Putting Down Roots, Escaping Plateaus

All this is not to say there is no future for May Day confrontations in Berlin. Many avenues for experimentation suggest themselves: shifting to decentralized actions around the periphery, attacking the checkpoints themselves, precipitating conflicts at new flashpoints via squatting or occupations. This is not the venue for a complete evaluation of the options. Rather, we should focus on what May Day in Berlin can teach US anarchists.

Many US cities have been known as anarchist hotbeds over the last decade, and at least one seems in the running for a repeat championship. Yet successful outbursts of activity have often been followed by escalating police repression and movement fragmentation, locking anarchists in cycles of confrontation with the state (and each other) that have been difficult to disengage from.

What’s astounding about Berlin’s May Day is not just that the authorities have been successful at limiting people’s ability to riot; it’s also that each year thousands of people keeping trying despite the odds. The ability to regularly manifest a collective desire to publicly attack our oppressors is missing throughout the United States. This failure speaks to the problems anarchists have had at rooting themselves anywhere from which they can consistently struggle—be it workplace, school, neighborhood, or margin. We’ve gotten better at gathering for occasional storms, but haven’t yet broken through to creating permanent sites or traditions of confrontation—Oakland’s admirable recent attempts notwithstanding.

Throughout the year, rioting and acts of sabotage occur regularly in Berlin—click here to see a partial map of car burnings between 2008 and 2011—but they exist in the context of a movement that still holds significant space from which it can continually gather, regenerate, and attack. Social spaces and housing and the intimacy and support such spaces generate go hand in hand with the ability to weather repression. The constant flurry of activity at social spaces and their function as default social gathering points enable them to bring new people into the movement on an ongoing basis.

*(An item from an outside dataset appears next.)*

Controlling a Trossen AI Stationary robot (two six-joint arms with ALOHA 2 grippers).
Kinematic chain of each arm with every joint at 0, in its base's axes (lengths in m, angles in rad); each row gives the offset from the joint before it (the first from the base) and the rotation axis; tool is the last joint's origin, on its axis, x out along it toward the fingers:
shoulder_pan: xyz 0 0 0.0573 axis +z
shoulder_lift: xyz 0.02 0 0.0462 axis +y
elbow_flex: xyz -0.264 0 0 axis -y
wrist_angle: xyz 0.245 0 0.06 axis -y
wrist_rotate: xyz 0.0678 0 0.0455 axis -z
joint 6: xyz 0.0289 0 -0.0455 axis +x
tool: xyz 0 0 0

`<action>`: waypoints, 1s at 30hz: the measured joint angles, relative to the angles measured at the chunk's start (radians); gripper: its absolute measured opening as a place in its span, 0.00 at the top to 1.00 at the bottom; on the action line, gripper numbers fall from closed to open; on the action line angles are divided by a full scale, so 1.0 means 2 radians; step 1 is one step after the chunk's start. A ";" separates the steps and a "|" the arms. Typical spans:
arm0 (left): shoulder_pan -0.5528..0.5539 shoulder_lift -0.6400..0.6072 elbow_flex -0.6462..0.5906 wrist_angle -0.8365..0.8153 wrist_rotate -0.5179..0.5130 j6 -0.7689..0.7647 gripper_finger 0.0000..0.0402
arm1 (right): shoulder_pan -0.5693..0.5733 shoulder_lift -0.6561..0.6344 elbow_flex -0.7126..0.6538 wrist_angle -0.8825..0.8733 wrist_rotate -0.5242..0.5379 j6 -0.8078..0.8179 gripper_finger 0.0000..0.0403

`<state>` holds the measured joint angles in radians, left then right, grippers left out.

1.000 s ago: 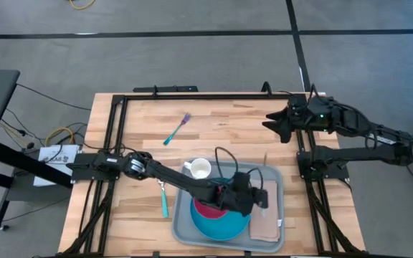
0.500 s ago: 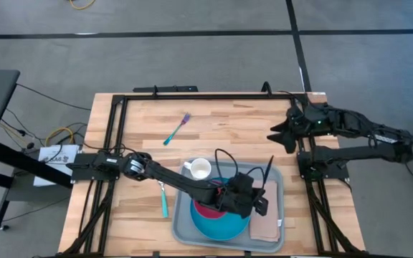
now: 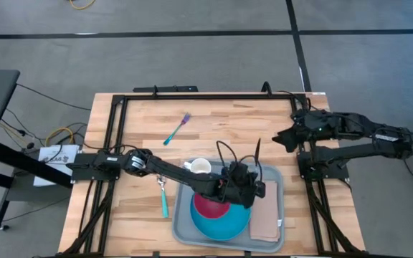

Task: Set up tray
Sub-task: Put the blue knife on the brown napkin

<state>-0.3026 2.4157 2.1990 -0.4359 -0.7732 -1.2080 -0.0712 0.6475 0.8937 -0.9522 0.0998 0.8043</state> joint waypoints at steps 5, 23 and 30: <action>0.026 0.000 0.000 0.001 0.018 0.031 0.97 | 0.004 0.000 -0.007 0.033 0.015 0.031 0.40; 0.054 0.000 0.000 0.000 0.052 0.120 0.97 | -0.022 0.130 -0.008 0.086 0.067 0.041 0.40; 0.060 0.000 -0.001 -0.010 0.078 0.129 0.97 | -0.022 0.160 -0.008 0.104 0.070 0.006 0.40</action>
<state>-0.1834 2.4157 2.1971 -0.4557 -0.6163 -0.9490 -0.1156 0.9670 0.8772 -0.7449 0.2395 0.8168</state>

Yet movements rich in numbers and space and steeped in the history of specific tactics often have a hard time adapting and experimenting with new approaches. Owing to the sheer weight of resources being directed within them and against them, shifting strategy often requires a large movement buy-in that is difficult to achieve. If US anarchists are to consolidate recent gains, we’ll need to sink the deep roots our German comrades have, while retaining the unpredictability and dynamism necessary to push beyond plateaus and impasses.

It’s also important to strategize ahead of our immediate problems, so we will be prepared for the subsequent challenges when we succeed. The cooption of Berlin’s traditional May Day rioting via Myfest is an important cautionary tale, showing how the commodification of revolt, the influence of accommodating movement leaders, and the rhetoric of creating safe spaces can be used offensively to suppress outright resistance. On May Day 2012 in Seattle, a few dozen anarchists may have accomplished as much damage and unexpected disruption as occurred in all Berlin. If this kind of combative activity continues, we can expect to see some of the strategies exemplified by Myfest employed in the US alongside straightforward policing. Let’s be ready to identify and counteract them immediately.